ENCA_SURFACE_EOL_CR | End-of-lines are represented with CR's. |
ENCA_SURFACE_EOL_LF | End-of-lines are represented with LF's. |
ENCA_SURFACE_EOL_CRLF | End-of-lines are represented with CRLF's. |
ENCA_SURFACE_EOL_MIX | Several end-of-line types, mixed. |
ENCA_SURFACE_EOL_BIN | End-of-line concept not applicable (binary data). |
ENCA_SURFACE_MASK_EOL | Mask for end-of-line surfaces. |
ENCA_SURFACE_PERM_21 | Odd and even bytes swapped. |
ENCA_SURFACE_PERM_4321 | Reversed byte sequence in 4byte words. |
ENCA_SURFACE_PERM_MIX | Chunks with both endianess, concatenated. |
ENCA_SURFACE_MASK_PERM | Mask for permutation surfaces. |
ENCA_SURFACE_QP | Quoted printables. |
ENCA_SURFACE_REMOVE | Recode `remove' surface. |
ENCA_SURFACE_UNKNOWN | Unknown surface. |
ENCA_SURFACE_MASK_ALL | Mask for all bits, withnout ENCA_SURFACE_UNKNOWN. |
typedef enum { /*< flags >*/ ENCA_CHARSET_7BIT = 1 << 0, ENCA_CHARSET_8BIT = 1 << 1, ENCA_CHARSET_16BIT = 1 << 2, ENCA_CHARSET_32BIT = 1 << 3, ENCA_CHARSET_FIXED = 1 << 4, ENCA_CHARSET_VARIABLE = 1 << 5, ENCA_CHARSET_BINARY = 1 << 6, ENCA_CHARSET_REGULAR = 1 << 7, ENCA_CHARSET_MULTIBYTE = 1 << 8 } EncaCharsetFlags; |
Charset properties.
Flags ENCA_CHARSET_7BIT, ENCA_CHARSET_8BIT, ENCA_CHARSET_16BIT, ENCA_CHARSET_32BIT tell how many bits a `fundamental piece' consists of.
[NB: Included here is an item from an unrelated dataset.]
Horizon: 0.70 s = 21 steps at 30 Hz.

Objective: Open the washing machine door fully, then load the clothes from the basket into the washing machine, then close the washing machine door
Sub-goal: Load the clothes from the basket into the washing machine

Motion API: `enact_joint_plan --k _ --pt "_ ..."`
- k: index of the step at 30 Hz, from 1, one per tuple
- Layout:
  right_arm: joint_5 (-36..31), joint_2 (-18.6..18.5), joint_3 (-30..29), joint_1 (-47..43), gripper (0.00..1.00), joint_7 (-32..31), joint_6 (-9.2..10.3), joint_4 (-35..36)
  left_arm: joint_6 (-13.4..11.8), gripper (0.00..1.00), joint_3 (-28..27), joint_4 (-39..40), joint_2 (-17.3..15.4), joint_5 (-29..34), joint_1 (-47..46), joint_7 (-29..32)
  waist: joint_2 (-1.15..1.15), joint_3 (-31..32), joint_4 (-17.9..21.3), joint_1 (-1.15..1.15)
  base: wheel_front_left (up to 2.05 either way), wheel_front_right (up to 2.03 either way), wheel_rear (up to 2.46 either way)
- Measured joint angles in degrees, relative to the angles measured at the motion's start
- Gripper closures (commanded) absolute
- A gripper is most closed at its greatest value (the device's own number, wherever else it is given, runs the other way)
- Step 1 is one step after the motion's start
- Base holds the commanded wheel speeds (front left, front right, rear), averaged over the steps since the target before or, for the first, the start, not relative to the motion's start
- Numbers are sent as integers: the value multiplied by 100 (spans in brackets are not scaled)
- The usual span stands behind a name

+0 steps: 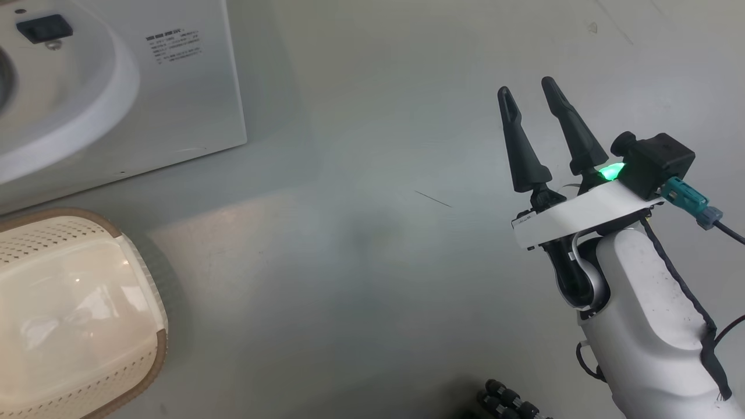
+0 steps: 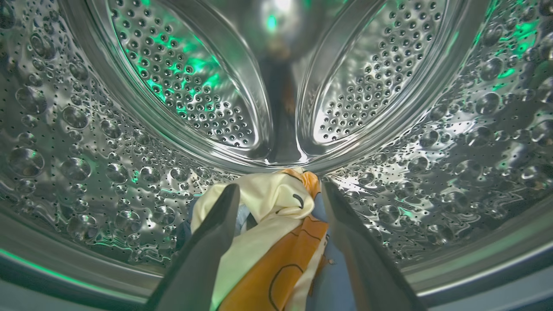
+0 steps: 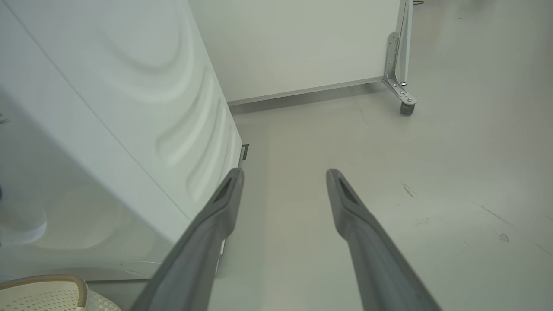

This is different from bits per character; r.g. UTF-8 consists of 8bit pieces (bytes), but character can be composed from 1 to 6 of them.
ENCA_CHARSET_7BIT | Characters are represented with 7bit characters. |
ENCA_CHARSET_8BIT | Characters are represented with bytes. |
ENCA_CHARSET_16BIT | Characters are represented with 2byte words. |
ENCA_CHARSET_32BIT | Characters are represented with 4byte words. |
ENCA_CHARSET_FIXED | One characters consists of one fundamental piece. |
ENCA_CHARSET_VARIABLE | One character consists of variable number of fundamental pieces. |
ENCA_CHARSET_BINARY | Charset is binary from ASCII viewpoint. |
ENCA_CHARSET_REGULAR | Language dependent (8bit) charset. |
ENCA_CHARSET_MULTIBYTE | Multibyte charset. |
typedef enum { ENCA_NAME_STYLE_ENCA, ENCA_NAME_STYLE_RFC1345, ENCA_NAME_STYLE_CSTOCS, ENCA_NAME_STYLE_ICONV, ENCA_NAME_STYLE_HUMAN } EncaNameStyle; |
Charset naming styles and conventions.
typedef enum { ENCA_EOK = 0, ENCA_EINVALUE, ENCA_EEMPTY, ENCA_EFILTERED, ENCA_ENOCS8, ENCA_ESIGNIF, ENCA_EWINNER, ENCA_EGARBAGE } EncaErrno; |
Error codes.
ENCA_EOK | OK. |
ENCA_EINVALUE | Invalid value (usually of an option). |
ENCA_EEMPTY | Sample is empty. |
ENCA_EFILTERED | After filtering, (almost) nothing remained. |
ENCA_ENOCS8 | Mulitibyte tests failed and language contains no 8bit charsets. |
ENCA_ESIGNIF | Too few significant characters. |
ENCA_EWINNER | No clear winner. |
ENCA_EGARBAGE | Sample is garbage. |